Quando decidi sair de casa e enfrentar a odisseia de morar sozinha, não imaginei que, pelo percurso, seria curada de uma cegueira que acomete a muitos olhos. Com 17 anos a gente carrega bagagem pequena. Decidi alugar um apartamento de um só. Lugar unicamente meu. Lembro-me perfeitamente do primeiro instante que me vi ali, parada, frente à porta que meu pai acabara de fechar. O meu maior medo era não saber qual ônibus pegar para ir até a faculdade no primeiro dia de aula. Dormi de olhos abertos, repassando, mentalmente, o mapa ribeirão-pretano que havia recebido no ato da matrícula. Os ponteiros ainda precisavam trabalhar por duas horas inteiras, mas eu já estava de mochila nas costas. Meu prédio não tinha elevador. Desci os quatro lances de escada a passos largos. Receosa. Na portaria, uma máquina de refrigerantes, daquelas que ainda aceitam as já inexistentes moedas de um centavo.

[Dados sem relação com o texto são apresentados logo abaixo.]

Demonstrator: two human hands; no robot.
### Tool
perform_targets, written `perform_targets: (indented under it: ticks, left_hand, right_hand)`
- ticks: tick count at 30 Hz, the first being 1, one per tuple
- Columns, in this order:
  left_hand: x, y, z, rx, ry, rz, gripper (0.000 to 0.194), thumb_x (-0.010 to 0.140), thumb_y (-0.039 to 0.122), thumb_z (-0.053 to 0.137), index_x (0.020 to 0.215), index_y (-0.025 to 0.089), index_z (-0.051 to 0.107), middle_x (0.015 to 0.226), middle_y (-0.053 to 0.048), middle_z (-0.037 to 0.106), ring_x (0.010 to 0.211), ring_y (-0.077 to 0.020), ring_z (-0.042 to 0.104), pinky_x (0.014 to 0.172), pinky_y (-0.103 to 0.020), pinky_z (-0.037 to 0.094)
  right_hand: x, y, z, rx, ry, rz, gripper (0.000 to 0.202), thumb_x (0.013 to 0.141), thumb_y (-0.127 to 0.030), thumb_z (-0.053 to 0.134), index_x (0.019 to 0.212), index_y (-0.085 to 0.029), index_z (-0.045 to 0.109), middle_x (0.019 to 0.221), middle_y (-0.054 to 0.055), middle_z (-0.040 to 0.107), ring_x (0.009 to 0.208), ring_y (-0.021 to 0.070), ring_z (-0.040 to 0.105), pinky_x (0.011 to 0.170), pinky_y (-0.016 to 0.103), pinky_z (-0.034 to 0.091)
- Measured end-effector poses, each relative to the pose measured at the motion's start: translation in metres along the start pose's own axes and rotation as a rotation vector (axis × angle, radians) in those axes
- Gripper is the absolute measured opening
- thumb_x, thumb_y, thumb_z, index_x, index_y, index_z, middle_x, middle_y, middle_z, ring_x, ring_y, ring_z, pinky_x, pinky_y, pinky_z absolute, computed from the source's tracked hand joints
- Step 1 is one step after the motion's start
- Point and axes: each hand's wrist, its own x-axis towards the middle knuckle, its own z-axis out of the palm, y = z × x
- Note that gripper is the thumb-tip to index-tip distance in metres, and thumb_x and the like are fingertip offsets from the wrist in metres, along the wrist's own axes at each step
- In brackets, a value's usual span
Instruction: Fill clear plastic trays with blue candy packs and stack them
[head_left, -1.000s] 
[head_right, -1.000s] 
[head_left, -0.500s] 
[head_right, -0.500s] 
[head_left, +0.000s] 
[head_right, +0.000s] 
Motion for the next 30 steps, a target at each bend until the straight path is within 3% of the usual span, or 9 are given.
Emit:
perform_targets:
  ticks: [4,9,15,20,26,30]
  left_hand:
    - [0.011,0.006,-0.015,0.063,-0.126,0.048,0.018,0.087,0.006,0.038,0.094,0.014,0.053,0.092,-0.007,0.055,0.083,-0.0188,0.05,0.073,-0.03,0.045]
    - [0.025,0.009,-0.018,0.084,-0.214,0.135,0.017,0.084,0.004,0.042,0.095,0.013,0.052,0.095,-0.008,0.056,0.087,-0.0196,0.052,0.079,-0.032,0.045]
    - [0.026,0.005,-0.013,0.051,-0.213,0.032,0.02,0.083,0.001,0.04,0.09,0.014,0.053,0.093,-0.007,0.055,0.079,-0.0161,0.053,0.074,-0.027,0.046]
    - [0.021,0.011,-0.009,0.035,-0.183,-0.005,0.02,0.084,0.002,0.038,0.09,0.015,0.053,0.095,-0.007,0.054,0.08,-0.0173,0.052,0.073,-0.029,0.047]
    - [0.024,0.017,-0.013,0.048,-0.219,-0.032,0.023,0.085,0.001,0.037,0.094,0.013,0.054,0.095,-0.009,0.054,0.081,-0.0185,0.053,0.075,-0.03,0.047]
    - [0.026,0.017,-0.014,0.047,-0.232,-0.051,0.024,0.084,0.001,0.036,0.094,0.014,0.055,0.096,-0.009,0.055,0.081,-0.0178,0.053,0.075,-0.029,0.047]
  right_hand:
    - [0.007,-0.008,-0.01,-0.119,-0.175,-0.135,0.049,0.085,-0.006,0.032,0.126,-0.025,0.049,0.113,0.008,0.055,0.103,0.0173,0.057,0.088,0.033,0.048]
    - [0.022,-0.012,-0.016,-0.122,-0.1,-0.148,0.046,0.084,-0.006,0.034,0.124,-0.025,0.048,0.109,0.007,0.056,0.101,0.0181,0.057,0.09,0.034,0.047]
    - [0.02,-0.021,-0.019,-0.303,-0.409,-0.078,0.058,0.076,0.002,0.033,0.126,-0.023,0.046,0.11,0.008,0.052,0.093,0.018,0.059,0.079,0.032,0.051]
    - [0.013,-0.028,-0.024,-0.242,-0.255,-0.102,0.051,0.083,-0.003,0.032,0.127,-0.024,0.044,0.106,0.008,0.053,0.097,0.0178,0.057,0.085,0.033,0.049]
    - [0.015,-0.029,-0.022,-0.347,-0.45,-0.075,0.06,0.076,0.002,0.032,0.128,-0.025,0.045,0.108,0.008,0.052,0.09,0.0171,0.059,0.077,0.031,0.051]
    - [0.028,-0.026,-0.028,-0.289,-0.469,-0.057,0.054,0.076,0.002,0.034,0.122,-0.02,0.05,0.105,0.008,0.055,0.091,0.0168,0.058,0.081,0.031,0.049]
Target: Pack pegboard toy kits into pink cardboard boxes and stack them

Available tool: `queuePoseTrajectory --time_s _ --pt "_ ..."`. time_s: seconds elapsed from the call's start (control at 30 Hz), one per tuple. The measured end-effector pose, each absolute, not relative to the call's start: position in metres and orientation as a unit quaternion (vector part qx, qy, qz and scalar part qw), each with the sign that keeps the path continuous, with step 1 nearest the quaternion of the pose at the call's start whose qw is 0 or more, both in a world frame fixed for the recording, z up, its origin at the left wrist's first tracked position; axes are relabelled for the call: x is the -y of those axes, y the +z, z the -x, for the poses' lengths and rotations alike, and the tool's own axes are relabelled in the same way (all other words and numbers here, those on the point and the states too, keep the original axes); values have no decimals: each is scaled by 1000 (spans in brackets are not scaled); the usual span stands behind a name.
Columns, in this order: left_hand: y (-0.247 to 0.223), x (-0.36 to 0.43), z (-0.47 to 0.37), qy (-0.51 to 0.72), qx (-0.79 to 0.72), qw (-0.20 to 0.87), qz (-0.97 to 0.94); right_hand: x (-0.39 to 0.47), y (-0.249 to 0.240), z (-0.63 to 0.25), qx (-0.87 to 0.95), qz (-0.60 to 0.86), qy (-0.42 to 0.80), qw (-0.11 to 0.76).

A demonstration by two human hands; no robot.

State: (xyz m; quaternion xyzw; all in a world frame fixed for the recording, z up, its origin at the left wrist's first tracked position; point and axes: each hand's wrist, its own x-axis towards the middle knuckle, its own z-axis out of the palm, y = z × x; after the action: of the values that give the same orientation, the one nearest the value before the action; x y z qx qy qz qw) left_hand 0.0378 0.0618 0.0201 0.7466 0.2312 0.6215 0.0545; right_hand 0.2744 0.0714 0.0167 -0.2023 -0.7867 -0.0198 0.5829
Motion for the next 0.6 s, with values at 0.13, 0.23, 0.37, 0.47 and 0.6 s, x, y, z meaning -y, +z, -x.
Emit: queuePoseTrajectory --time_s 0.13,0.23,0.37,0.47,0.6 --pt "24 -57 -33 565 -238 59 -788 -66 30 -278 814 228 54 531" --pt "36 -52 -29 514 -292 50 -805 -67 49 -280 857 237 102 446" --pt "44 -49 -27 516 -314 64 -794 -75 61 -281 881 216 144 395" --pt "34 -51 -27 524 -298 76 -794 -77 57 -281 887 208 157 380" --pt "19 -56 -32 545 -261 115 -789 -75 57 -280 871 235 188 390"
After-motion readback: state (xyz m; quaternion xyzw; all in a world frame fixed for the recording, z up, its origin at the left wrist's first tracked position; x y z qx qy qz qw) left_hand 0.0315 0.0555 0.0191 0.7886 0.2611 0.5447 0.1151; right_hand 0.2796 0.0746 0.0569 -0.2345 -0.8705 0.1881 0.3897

Durante a mudança, a máquina de refrigerantes foi o que chamou minha atenção. Brilhava à noite, ofuscando o vidro do lado oposto. Vidro este que escondia o que aquela portaria tinha de mais precioso: o ser humano responsável por minha segurança. Olhei em direção àquele insulfilm sem rosto e meus olhos gritaram por socorro. A janela da guarita abriu e, junto dela, abriu-se um sorriso. O porteiro logo fez questão de perguntar se eu precisava de alguma informação. Foi o Marcos quem me ensinou a tomar o ônibus. Ele também me contou qual era o melhor e mais barato lanche da cidade e alertou sobre os bairros perigosos. Conferiu se minha porta estava fechada das primeiras vezes que deixei o apartamento para passar o final de semana em Catanduva e me deu broncas pelo vazamento da pia cozinha, que eu nunca tive tempo suficiente para arrumar.
A última lembrança de Ribeirão é feito foto. Dentro do carro carregado de mudanças e memórias, olho para trás e vejo aquele que foi meu lar. O Marcos estava lá. E foi o último a me dar tchau. Ciclo completo.